◆ **TASK ITEM**: Work through the data and say how many lines contain "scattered". The number alone is the answer.

•••••

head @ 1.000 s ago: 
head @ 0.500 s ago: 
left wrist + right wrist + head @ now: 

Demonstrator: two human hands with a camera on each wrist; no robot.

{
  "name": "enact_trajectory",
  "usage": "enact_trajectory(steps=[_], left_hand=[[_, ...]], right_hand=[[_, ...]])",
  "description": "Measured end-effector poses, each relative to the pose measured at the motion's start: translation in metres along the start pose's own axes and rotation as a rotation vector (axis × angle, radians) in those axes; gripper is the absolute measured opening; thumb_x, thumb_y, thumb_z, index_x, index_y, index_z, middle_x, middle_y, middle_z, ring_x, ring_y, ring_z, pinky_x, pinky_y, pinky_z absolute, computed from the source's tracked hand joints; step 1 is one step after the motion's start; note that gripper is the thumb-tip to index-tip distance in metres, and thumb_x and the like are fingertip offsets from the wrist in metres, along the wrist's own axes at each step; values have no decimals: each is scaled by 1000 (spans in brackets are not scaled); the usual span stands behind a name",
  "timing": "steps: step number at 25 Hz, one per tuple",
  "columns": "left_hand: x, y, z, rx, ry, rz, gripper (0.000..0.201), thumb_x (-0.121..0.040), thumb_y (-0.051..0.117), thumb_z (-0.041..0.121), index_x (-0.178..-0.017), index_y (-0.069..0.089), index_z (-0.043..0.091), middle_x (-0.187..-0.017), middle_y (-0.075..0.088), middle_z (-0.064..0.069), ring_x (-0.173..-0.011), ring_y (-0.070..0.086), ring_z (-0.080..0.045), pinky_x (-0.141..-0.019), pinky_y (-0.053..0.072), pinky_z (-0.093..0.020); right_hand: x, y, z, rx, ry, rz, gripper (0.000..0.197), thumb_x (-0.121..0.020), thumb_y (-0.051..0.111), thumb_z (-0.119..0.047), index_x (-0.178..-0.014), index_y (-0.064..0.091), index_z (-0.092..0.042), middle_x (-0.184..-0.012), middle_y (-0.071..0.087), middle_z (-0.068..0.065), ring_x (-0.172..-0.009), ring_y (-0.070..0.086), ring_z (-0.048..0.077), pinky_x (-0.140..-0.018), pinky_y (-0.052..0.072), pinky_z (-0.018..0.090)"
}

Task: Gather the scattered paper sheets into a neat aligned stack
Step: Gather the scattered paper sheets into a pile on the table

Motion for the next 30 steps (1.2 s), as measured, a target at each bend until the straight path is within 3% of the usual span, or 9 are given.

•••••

◆ **EXERCISE ANSWER**: 2